Start of Block

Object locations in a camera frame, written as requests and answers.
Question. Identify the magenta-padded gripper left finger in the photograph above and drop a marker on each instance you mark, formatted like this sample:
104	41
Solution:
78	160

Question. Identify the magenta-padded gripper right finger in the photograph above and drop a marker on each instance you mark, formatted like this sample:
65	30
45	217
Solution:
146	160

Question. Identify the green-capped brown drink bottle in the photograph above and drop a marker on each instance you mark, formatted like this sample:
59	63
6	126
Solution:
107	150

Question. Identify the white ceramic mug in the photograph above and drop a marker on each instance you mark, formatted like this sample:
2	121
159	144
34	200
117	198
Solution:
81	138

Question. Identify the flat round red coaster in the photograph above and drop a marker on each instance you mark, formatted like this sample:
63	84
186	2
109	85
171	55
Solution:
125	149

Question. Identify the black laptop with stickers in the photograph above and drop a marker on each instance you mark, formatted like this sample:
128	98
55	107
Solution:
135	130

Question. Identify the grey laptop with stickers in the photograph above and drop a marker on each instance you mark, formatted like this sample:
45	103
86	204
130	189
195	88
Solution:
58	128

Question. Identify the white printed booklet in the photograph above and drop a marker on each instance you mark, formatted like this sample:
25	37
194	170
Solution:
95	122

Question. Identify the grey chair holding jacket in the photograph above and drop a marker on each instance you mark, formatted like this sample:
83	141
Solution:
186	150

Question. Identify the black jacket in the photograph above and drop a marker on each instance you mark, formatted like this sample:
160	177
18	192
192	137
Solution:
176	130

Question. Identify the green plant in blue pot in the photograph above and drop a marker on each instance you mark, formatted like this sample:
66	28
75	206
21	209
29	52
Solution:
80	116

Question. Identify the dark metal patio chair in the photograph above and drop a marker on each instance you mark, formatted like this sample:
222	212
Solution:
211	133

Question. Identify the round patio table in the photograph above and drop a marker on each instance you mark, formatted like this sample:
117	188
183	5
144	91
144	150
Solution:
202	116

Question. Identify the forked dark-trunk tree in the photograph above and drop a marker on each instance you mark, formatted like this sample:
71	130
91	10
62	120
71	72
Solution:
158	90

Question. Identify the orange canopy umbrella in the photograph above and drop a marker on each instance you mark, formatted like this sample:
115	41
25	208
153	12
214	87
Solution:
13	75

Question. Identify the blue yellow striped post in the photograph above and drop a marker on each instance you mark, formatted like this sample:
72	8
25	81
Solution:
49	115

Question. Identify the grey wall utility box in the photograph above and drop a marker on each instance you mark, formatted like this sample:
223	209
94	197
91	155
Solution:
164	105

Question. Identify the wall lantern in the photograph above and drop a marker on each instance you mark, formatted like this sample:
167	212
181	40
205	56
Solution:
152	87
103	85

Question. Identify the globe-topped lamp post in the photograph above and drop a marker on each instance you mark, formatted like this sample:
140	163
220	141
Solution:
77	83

End of Block
Start of Block

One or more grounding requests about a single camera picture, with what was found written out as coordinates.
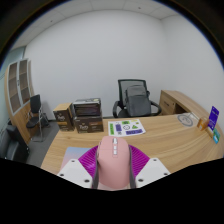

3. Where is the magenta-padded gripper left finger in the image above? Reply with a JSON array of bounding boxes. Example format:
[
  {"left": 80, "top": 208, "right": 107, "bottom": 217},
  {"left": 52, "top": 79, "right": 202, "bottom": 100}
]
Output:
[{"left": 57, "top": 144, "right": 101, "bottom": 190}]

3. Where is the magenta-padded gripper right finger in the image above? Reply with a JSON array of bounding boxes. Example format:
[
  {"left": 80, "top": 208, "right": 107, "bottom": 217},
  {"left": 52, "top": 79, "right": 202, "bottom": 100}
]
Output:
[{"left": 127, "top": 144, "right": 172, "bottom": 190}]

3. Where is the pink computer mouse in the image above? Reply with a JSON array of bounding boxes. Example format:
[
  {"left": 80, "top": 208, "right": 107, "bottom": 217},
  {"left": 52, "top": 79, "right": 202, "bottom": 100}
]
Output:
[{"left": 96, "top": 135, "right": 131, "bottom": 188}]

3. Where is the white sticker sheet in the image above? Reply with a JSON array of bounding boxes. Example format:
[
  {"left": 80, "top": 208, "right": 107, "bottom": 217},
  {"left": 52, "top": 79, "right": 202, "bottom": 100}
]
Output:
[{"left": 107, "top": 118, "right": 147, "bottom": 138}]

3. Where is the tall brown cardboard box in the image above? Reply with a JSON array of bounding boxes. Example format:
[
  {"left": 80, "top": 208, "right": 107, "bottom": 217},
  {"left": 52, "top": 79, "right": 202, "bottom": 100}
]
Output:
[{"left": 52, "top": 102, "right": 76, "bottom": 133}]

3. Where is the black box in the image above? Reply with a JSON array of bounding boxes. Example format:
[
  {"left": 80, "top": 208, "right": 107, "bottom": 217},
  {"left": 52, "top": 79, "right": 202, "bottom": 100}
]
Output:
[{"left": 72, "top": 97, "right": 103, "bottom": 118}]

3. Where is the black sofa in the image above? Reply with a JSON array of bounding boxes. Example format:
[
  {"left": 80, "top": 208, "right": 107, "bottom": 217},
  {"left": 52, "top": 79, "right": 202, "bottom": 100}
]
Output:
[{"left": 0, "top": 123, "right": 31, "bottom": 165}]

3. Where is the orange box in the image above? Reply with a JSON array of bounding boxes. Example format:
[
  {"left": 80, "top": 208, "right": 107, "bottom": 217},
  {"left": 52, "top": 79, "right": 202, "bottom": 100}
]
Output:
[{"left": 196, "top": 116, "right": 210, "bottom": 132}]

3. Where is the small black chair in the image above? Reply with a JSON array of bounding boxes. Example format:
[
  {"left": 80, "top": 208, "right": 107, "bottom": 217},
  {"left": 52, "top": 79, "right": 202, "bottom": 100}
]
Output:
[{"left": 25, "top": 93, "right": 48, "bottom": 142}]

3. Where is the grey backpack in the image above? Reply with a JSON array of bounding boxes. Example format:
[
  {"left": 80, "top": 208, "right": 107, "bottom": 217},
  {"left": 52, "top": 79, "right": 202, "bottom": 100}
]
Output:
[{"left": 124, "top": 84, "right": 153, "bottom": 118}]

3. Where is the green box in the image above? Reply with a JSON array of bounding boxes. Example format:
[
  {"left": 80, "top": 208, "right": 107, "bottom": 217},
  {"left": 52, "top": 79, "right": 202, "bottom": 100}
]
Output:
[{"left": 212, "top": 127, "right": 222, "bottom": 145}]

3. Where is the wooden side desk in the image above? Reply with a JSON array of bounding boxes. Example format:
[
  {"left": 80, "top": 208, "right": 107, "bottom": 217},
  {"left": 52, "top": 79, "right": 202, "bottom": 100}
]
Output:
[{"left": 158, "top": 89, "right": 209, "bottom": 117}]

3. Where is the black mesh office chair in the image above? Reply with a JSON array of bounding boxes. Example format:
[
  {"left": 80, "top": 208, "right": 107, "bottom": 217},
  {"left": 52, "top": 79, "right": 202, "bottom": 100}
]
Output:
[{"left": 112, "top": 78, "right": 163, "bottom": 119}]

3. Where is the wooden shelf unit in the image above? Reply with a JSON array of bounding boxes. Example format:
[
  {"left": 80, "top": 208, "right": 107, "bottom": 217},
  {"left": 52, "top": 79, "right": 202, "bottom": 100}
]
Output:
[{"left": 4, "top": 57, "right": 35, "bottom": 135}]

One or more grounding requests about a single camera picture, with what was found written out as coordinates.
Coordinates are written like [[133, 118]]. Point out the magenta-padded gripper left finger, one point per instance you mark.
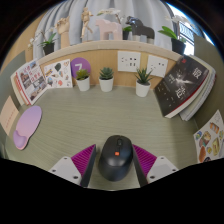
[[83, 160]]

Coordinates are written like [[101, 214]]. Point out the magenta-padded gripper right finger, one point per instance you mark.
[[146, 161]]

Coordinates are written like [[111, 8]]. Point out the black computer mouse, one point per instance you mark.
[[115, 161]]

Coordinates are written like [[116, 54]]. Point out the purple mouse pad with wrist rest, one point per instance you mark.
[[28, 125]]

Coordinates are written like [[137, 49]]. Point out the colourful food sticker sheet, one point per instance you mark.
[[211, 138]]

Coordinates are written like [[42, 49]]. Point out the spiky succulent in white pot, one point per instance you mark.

End of Block

=== What is expected ===
Go over the listing above and say how many lines contain the word "white". Please give the number only.

=== Solved exercise ===
4